The Third Circuit recently vacated class certification, granted by the Eastern District of Pennsylvania after nearly a decade of litigation, in an antitrust case alleging that a pharmaceutical company entered into agreements with four generic drug makers that, acting together, delayed the sale of generic drugs and prevented the creation of a competitive market.
In the second part of its panel opinion regarding predominance under Federal Rule of Civil Procedure 23(b)(3), the court found that plaintiffs’ damages model, which did not segregate the harm caused by each agreement, satisfied both antitrust standing and the Supreme Court’s mandate in Comcast Corp. v. Behrend that a damages model must comport with the theory of the case, which, here, was that the four anticompetitive agreements acted together to harm consumers.

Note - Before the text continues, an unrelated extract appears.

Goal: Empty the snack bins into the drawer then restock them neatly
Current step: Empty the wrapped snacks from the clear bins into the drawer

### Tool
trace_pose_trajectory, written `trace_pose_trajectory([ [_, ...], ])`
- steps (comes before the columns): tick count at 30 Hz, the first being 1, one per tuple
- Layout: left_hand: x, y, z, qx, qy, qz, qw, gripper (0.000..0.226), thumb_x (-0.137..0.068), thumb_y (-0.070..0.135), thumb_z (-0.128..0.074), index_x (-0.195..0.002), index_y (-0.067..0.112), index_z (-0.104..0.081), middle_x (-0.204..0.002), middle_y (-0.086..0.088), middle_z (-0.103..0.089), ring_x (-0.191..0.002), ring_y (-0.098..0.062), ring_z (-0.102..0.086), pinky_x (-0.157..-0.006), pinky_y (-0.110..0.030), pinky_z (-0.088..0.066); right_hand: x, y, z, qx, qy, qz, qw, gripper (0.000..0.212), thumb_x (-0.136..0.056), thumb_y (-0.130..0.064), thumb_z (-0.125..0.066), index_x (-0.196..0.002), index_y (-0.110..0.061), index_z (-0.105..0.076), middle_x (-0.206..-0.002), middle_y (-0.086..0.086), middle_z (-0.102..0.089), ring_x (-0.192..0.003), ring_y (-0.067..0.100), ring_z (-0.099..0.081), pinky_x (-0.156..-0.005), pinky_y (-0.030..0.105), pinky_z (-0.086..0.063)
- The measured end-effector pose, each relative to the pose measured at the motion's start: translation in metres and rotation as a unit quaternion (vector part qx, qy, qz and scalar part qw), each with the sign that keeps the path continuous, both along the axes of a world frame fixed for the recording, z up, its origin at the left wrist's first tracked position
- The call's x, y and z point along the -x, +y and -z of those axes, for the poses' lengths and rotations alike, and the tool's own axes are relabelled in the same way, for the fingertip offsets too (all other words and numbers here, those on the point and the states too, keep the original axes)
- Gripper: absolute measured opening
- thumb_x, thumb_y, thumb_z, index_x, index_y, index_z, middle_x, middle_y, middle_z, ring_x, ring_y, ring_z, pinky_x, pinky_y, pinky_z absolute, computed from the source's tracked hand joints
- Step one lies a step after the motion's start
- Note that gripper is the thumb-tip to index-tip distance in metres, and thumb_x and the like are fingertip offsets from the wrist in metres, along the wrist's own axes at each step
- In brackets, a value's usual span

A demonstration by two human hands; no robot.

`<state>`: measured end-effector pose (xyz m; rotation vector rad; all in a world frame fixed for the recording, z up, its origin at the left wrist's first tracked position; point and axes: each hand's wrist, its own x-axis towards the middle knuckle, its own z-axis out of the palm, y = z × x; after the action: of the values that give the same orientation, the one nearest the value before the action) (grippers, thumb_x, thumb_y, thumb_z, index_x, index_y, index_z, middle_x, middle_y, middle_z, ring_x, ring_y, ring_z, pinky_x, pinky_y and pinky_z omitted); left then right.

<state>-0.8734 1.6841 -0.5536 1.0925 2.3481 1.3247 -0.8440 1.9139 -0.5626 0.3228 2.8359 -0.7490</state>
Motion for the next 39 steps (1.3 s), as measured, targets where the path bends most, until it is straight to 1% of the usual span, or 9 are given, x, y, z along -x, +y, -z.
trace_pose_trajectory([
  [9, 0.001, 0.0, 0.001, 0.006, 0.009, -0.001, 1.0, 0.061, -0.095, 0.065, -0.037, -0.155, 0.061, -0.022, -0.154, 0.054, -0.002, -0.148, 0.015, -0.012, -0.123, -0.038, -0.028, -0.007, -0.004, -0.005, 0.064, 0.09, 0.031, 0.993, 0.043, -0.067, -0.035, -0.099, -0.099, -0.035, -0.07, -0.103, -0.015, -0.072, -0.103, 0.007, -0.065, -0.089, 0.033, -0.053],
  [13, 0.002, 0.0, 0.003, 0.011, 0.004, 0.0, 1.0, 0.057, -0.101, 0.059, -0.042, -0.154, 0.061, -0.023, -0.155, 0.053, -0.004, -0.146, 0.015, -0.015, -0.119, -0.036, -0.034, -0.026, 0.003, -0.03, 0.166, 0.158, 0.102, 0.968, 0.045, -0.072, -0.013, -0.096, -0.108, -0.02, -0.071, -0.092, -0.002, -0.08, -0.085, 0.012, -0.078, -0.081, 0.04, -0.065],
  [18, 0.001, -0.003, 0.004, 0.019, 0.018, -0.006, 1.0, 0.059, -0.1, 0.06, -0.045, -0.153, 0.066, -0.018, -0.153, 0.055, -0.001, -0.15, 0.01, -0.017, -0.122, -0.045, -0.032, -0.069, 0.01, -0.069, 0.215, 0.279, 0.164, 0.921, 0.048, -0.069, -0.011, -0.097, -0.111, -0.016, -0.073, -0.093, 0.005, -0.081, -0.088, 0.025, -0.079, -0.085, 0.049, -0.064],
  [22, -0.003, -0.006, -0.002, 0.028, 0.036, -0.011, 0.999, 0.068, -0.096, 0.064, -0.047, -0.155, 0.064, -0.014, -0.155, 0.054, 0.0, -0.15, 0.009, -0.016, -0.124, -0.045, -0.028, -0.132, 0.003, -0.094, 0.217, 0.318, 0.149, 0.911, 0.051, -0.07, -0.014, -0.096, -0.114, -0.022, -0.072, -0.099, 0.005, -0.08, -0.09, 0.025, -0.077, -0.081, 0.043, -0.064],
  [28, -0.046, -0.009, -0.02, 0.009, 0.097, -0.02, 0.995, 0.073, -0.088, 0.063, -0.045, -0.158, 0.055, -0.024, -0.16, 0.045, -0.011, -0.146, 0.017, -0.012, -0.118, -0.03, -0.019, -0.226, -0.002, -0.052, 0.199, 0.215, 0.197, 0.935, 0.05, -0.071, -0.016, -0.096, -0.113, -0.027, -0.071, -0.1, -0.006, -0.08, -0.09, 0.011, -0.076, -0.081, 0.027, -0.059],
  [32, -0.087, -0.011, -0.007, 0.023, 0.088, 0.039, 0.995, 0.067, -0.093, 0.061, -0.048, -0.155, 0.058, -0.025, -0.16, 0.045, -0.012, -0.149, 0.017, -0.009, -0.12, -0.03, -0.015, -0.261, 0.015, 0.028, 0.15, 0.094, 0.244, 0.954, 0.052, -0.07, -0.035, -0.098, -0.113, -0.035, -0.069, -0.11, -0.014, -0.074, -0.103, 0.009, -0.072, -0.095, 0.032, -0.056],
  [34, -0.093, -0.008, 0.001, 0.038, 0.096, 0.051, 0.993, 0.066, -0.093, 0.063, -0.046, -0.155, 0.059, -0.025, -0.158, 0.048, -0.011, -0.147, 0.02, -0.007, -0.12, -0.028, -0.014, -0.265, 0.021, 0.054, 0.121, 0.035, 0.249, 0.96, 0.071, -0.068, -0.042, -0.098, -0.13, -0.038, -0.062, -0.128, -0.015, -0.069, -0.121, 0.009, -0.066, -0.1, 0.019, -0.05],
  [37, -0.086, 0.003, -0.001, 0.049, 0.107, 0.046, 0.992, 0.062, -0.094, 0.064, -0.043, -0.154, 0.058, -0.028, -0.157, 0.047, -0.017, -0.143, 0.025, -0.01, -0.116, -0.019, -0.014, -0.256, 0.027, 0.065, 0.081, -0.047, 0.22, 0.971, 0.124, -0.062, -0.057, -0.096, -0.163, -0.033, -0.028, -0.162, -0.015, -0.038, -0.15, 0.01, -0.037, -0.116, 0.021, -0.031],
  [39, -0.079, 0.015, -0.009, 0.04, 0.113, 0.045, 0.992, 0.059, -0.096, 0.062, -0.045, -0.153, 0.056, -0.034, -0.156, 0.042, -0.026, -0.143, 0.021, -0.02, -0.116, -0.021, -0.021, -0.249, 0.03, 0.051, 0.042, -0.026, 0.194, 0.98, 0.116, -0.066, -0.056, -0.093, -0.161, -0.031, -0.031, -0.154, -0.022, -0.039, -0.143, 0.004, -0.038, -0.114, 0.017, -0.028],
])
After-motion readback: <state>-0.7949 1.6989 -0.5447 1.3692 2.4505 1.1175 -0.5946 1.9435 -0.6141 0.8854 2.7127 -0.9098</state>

The predominance inquiry, however, came second to the court’s main focus: the numerosity requirement of Rule 23(a), which requires a class to be “so numerous that joinder of all members is impracticable.” The class at issue consisted of 22 wholesale purchasers of the drug. Though the court refused to set a minimum number of class members that would suffice for certification, it cautioned that a class with fewer than 40 members requires a particularly rigorous analysis. It then went on to set forth a non-exhaustive list of factors for judges to consider in conducting a numerosity inquiry. These include “judicial economy, the claimants’ ability and motivation to litigate as joined plaintiffs, the financial resources of class members, the geographic dispersion of class members, the ability to identify future claimants, and whether the claims are for injunctive relief or for damages.” Moreover, the court noted that some factors are entitled to greater weight; in particular, courts should take special care to consider judicial economy and the ability of individuals to litigate as joined parties, two of the main objectives behind the class action device.
The panel opinion – with one justice dissenting – found that the district court had erred in its numerosity analysis in two ways. First, with regard to judicial economy, the Third Circuit panel found the lower court improperly focused its analysis on the late stage of the current litigation, particularly the fact that the already drawn-out and costly case might be delayed further by additional discovery and lawsuits in other jurisdictions. Explaining that such considerations improperly favor a finding of numerosity based only on the complex nature of a case, the Third Circuit panel emphasized that the inquiry should instead consider the efficiency of a class action versus joinder, with a particular focus on docket control. Secondly, addressing class members’ ability and willingness to be joined, the Third Circuit emphasized that a proper numerosity analysis weighs a class action on the one hand against joinder on the other, but does not contemplate the possibility of individual suits, which the district court had erred in considering. The inquiry should instead focus on the stakes at issue and the complexity of the case, which a court can often evaluate by considering the costs of joinder versus a class action. Here, the court emphasized that this was not “a run-of-the-mill class action,” as it involved sophisticated parties with large claims who had the ability to litigate their dispute as joined parties. The Third Circuit therefore remanded the case for the district court to reconsider numerosity based on this newly-established framework, which is likely to have implications that extend well beyond this particular lawsuit.
In re Modafinil Antitrust Litig., No. 15-3475 (3d Cir. Sept. 13, 2016).